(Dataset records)
▶
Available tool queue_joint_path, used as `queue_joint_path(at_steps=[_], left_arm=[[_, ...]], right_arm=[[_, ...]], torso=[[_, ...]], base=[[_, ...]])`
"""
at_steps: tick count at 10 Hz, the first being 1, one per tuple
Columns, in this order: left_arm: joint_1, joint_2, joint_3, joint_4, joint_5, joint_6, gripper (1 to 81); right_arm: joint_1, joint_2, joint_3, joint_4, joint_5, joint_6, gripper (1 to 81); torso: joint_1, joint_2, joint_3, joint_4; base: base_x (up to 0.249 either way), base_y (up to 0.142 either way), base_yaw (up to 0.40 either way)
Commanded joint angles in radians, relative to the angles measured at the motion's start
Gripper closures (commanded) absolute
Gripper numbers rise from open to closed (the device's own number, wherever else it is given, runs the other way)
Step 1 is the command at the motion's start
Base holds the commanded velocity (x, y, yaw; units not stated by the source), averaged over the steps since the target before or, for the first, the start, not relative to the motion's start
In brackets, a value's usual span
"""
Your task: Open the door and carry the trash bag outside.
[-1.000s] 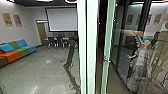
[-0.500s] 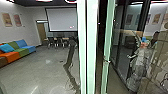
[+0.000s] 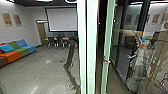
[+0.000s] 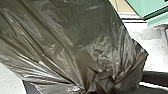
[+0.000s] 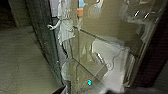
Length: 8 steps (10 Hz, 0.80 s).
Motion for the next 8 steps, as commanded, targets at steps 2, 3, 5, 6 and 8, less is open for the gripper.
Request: queue_joint_path(at_steps=[2, 3, 5, 6, 8], left_arm=[[-0.059, -0.012, 0.016, -0.008, 0.052, -0.002, 81.1], [-0.061, -0.01, 0.016, -0.008, 0.052, -0.002, 81.1], [-0.059, -0.009, 0.016, -0.007, 0.052, -0.002, 81.1], [-0.059, -0.009, 0.016, -0.007, 0.052, -0.002, 81.1], [-0.059, -0.01, 0.016, -0.007, 0.052, -0.002, 81.1]], right_arm=[[0.218, -0.125, 0.085, 0.009, -0.038, -0.018, 1.0], [0.225, -0.162, 0.153, 0.032, -0.078, -0.018, 1.0], [0.248, -0.194, 0.23, 0.049, -0.166, -0.018, 1.0], [0.261, -0.197, 0.246, 0.077, -0.195, -0.019, 1.0], [0.253, -0.208, 0.334, 0.111, -0.237, -0.018, 1.0]], torso=[[0.0, 0.0, 0.0, 0.0], [0.0, 0.0, 0.0, 0.0], [0.0, 0.0, 0.0, 0.0], [0.0, 0.0, 0.0, 0.0], [0.001, 0.0, 0.0, 0.0]], base=[[0.0, 0.0, 0.0], [0.0, 0.0, 0.0], [0.0, 0.0, 0.0], [0.0, 0.0, 0.0], [0.0, 0.0, 0.0]])
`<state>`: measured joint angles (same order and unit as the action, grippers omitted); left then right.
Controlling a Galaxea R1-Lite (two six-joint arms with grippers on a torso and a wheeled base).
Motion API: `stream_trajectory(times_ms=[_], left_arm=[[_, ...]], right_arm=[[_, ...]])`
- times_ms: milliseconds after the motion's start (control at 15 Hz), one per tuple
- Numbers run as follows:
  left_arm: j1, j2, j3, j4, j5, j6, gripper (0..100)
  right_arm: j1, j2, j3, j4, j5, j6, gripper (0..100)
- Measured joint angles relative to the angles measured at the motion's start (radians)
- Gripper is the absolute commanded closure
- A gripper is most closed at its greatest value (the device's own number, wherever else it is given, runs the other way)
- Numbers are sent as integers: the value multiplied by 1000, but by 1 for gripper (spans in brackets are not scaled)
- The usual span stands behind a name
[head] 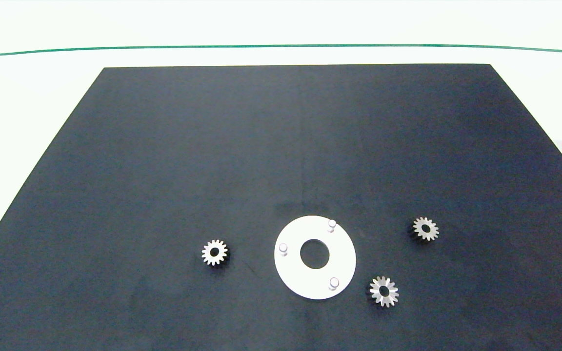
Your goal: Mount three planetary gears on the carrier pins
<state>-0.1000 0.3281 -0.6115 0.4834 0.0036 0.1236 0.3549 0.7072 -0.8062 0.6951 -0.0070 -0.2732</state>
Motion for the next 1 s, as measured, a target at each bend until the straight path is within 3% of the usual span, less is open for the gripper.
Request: stream_trajectory(times_ms=[200, 333, 533, 867, 1000], left_arm=[[3, 1, -3, 1, -1, 0, 0], [4, -3, -3, 17, -2, 0, 0], [4, -12, -3, 20, -2, 0, 0], [3, -20, -4, 19, -2, 0, 0], [3, -21, -4, 19, -2, 0, 0]], right_arm=[[81, 134, -13, -60, -11, -22, 0], [125, 217, -13, -82, -46, -24, 0], [193, 316, -6, -152, -62, -23, 0], [286, 439, 63, -400, -86, 6, 0], [321, 474, 91, -440, -93, 10, 0]])
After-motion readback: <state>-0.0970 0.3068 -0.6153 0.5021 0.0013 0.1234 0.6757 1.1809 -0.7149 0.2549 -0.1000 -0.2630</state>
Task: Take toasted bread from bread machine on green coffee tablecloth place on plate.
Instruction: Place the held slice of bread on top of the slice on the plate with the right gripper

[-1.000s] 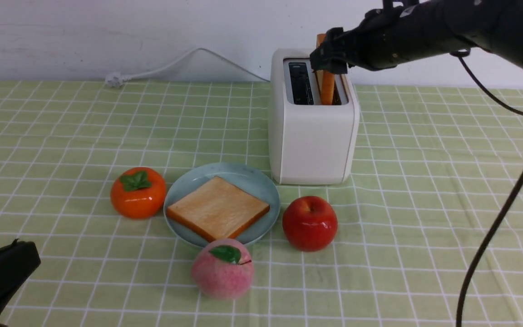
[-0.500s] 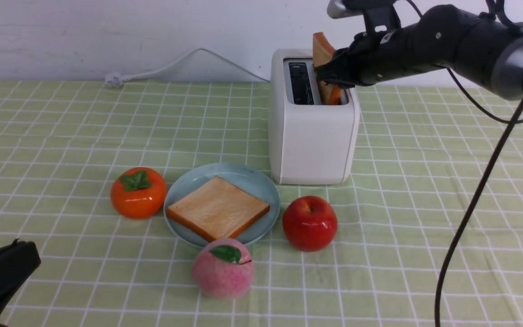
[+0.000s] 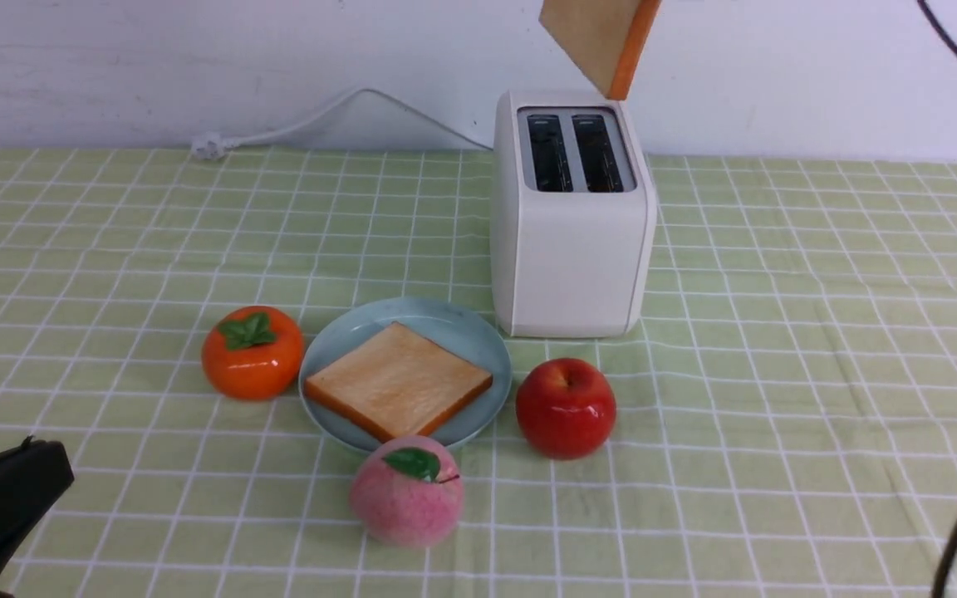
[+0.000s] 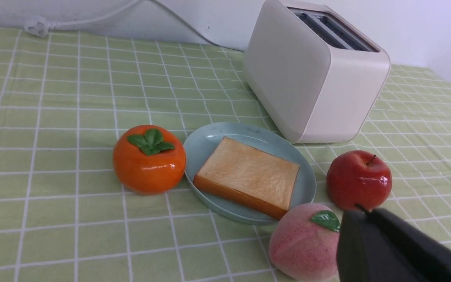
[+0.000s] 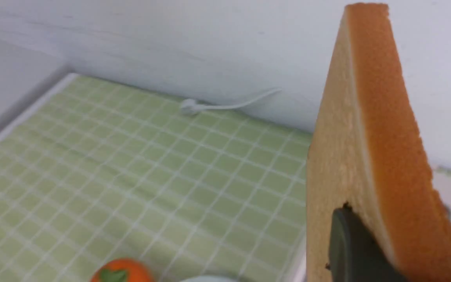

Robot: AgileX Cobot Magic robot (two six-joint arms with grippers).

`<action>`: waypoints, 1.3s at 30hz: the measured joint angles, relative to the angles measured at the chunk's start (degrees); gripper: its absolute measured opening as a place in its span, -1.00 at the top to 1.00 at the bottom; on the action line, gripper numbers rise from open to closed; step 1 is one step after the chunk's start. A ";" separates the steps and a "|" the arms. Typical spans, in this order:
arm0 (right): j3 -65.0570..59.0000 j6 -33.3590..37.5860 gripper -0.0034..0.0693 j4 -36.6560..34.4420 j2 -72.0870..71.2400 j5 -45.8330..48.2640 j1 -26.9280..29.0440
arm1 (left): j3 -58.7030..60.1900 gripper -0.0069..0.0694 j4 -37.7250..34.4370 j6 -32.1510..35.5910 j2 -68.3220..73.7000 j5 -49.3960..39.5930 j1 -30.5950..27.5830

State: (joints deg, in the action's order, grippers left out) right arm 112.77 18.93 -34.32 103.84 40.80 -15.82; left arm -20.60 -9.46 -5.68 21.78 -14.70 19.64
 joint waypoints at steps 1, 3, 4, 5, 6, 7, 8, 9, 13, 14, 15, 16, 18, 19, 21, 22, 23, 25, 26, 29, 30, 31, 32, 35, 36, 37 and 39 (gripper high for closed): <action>0.00 0.00 0.57 -1.25 -0.34 2.33 -0.37 | 0.00 0.85 0.00 0.00 0.00 0.00 0.00; -0.49 0.00 0.57 -3.21 -0.08 7.35 -2.20 | 0.00 0.85 0.00 0.00 0.00 0.00 0.00; -1.04 0.00 0.57 -3.74 0.41 8.74 -3.33 | 0.00 0.85 0.00 0.00 0.00 0.05 0.00; -1.37 0.00 0.57 -3.87 0.74 9.31 -4.00 | 0.00 0.85 0.00 0.00 0.00 0.05 0.00; -2.93 0.00 0.57 -4.30 2.37 10.50 -6.89 | 0.00 0.85 -0.19 0.00 0.00 0.05 0.00; -3.88 0.00 0.57 -4.30 3.66 10.56 -8.79 | 0.00 0.85 -0.24 0.00 0.00 0.05 0.00; -4.75 0.00 0.57 -4.37 5.03 10.19 -10.63 | 0.00 0.85 -0.42 0.00 0.00 0.05 0.00; -5.21 0.00 0.57 -4.49 5.89 9.76 -11.68 | 0.00 0.85 -0.43 0.00 0.00 0.05 0.00; -6.24 0.00 0.57 -5.05 10.91 4.58 -16.23 | 0.00 0.85 -0.47 0.00 0.00 -0.14 0.00; -6.24 0.00 0.57 -5.27 12.00 3.30 -16.54 | 0.00 0.85 -0.47 0.00 0.00 -0.20 0.00; -6.24 0.00 0.57 -5.95 13.18 1.40 -16.76 | 0.00 0.85 -0.56 0.00 0.00 -0.20 0.00; -6.24 -0.02 0.57 -6.42 13.91 0.05 -16.83 | 0.00 0.85 -0.54 0.00 0.00 -0.20 0.00; -6.24 -0.12 0.57 -7.19 15.13 -1.24 -16.83 | 0.00 0.85 -0.57 0.00 0.00 -0.20 0.00; -6.24 -0.20 0.57 -7.48 16.39 -2.90 -16.83 | 0.00 0.85 -0.68 0.00 0.00 -0.20 0.00; -6.24 -0.20 0.57 -7.75 17.75 -4.34 -16.83 | 0.00 0.85 -0.68 0.00 0.00 -0.20 0.00; -6.24 -0.20 0.57 -7.90 18.20 -4.92 -16.83 | 0.00 0.84 -0.68 0.00 0.00 -0.20 0.00; -6.24 -0.20 0.57 -8.04 18.69 -5.43 -16.83 | 0.00 0.84 -0.68 0.00 0.00 -0.20 0.00; -6.24 -0.20 0.57 -8.09 19.36 -5.92 -16.83 | 0.00 0.84 -0.68 0.00 0.00 -0.20 0.00; -6.24 -0.35 0.54 -7.98 19.58 -6.16 -16.83 | 0.00 0.84 -0.72 0.00 0.00 -0.20 0.00; -6.24 -1.12 0.38 -6.19 19.65 -6.15 -16.83 | 0.00 0.84 -0.75 0.00 0.00 -0.20 0.00; -6.24 -1.20 0.36 -5.77 19.65 -6.15 -16.83 | 0.00 0.84 -0.75 0.00 0.00 -0.20 0.00; -6.24 -1.28 0.21 -4.24 19.65 -6.22 -16.83 | 0.00 0.84 -0.75 0.00 0.00 -0.20 0.00; -6.24 -1.49 0.11 -3.19 19.65 -6.22 -16.83 | 0.00 0.84 -0.79 0.00 0.00 -0.20 0.00; -6.06 -4.72 -0.29 1.58 19.59 -5.98 -16.83 | 0.00 0.83 -0.79 0.00 0.00 -0.20 0.00; -5.99 -6.01 -0.36 3.34 19.45 -5.63 -16.83 | 0.00 0.83 -0.79 0.00 0.00 -0.20 0.00; -5.79 -7.72 -0.43 5.25 19.16 -5.09 -16.83 | 0.00 0.83 -0.79 0.00 0.00 -0.20 0.00; -5.52 -10.80 -0.50 9.22 18.07 -3.92 -16.83 | 0.00 0.83 -0.79 0.00 0.00 -0.20 0.00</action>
State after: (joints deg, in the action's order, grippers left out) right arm 107.25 8.12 -25.11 121.90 36.87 -32.65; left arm -20.60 -10.25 -5.68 21.78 -14.91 19.64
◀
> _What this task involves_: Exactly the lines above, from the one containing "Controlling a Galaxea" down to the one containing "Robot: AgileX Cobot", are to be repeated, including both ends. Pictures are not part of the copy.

> _Solution for this problem_:
Controlling a Galaxea R1-Lite (two six-joint arms with grippers on a torso and a wheeled base).
Motion API: `stream_trajectory(times_ms=[_], left_arm=[[_, ...]], right_arm=[[_, ...]])`
- times_ms: milliseconds after the motion's start (control at 15 Hz), one per tuple
- Numbers run as follows:
  left_arm: j1, j2, j3, j4, j5, j6, gripper (0..100)
  right_arm: j1, j2, j3, j4, j5, j6, gripper (0..100)
- Measured joint angles relative to the angles measured at the motion's start (radians)
- Gripper is the absolute commanded closure
- A gripper is most closed at its greatest value (the device's own number, wherever else it is given, runs the other way)
- Numbers are sent as integers: the value multiplied by 1000, but by 1 for gripper (spans in brackets are not scaled)
- The usual span stands behind a name
[head] 
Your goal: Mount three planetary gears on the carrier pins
<state>-0.1000 0.3281 -0.6115 0.4834 0.0036 0.1236 0.3549 0.7072 -0.8062 0.6951 -0.0070 -0.2732</state>
Motion for the next 1 s, as measured, a target at each bend until the straight path is within 3% of the usual span, less is open for the gripper.
Request: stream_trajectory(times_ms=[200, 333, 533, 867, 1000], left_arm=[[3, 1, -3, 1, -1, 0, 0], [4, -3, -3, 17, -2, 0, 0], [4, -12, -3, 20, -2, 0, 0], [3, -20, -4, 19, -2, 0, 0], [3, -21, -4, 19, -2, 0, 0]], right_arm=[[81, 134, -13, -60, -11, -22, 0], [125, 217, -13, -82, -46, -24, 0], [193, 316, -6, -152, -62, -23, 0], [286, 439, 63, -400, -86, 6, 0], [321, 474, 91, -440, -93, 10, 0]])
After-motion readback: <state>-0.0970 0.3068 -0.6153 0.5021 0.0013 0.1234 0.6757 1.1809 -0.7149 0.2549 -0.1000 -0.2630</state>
Task: Take toasted bread from bread machine on green coffee tablecloth place on plate.
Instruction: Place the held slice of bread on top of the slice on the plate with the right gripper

[-1.000s] 
[-0.500s] 
[+0.000s] 
[+0.000s] 
[+0.000s] 

Robot: AgileX Cobot Magic robot (two six-joint arms with grippers).

With that, the answer is complete.